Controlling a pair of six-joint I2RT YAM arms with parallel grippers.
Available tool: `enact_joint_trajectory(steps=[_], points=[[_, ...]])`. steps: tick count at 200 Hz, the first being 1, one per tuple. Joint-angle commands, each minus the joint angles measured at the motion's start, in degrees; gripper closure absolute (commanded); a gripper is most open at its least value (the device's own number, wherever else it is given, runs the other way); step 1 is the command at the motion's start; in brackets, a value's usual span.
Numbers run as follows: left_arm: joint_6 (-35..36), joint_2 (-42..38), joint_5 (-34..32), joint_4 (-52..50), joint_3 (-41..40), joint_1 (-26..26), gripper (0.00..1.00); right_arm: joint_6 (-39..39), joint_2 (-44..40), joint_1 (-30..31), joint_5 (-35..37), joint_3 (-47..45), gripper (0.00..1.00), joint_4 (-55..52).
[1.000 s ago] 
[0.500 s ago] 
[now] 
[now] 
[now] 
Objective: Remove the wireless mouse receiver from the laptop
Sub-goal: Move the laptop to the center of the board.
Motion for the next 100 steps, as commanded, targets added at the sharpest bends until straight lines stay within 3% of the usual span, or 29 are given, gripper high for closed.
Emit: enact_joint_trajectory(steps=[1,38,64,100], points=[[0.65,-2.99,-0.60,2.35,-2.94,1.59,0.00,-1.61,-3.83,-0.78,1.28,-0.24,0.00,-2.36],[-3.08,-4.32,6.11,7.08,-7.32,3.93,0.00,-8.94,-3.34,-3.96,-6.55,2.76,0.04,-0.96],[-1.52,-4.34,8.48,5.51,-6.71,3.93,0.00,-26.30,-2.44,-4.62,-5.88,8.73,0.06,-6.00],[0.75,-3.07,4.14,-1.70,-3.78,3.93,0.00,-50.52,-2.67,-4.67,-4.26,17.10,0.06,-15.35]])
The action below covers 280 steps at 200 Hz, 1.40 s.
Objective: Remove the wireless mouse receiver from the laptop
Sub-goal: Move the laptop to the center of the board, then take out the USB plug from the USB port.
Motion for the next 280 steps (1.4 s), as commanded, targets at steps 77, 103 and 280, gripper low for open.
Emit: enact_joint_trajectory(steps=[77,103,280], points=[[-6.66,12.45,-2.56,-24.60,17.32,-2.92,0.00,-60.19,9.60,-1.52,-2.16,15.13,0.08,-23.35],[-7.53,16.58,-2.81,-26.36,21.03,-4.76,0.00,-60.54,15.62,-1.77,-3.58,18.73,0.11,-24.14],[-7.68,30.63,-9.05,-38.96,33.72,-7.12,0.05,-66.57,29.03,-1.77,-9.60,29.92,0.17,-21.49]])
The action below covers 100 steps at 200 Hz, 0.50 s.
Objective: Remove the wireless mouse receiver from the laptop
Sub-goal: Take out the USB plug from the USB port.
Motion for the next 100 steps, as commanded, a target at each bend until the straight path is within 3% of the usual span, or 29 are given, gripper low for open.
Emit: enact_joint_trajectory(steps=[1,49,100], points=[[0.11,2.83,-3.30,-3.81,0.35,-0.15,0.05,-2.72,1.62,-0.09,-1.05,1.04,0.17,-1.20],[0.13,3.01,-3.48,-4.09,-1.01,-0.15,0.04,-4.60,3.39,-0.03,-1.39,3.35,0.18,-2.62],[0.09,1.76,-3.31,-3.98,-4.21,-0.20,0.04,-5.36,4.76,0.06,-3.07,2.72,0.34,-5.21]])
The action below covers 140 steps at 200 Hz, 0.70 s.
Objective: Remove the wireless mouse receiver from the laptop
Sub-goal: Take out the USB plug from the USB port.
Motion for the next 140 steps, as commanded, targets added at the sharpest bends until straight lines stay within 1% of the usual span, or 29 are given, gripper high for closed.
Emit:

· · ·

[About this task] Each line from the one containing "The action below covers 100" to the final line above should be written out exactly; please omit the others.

[Output for this exercise]
The action below covers 100 steps at 200 Hz, 0.50 s.
Objective: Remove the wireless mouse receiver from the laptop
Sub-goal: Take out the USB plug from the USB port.
Motion for the next 100 steps, as commanded, a target at each bend until the straight path is within 3% of the usual span, or 29 are given, gripper low for open.
Emit: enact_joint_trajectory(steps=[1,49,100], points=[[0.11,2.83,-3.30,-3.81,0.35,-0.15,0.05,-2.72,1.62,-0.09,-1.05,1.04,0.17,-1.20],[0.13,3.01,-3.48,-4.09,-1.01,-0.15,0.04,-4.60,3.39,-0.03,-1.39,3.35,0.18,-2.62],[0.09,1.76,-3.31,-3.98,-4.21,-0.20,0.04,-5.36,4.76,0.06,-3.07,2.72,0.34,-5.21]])
The action below covers 140 steps at 200 Hz, 0.70 s.
Objective: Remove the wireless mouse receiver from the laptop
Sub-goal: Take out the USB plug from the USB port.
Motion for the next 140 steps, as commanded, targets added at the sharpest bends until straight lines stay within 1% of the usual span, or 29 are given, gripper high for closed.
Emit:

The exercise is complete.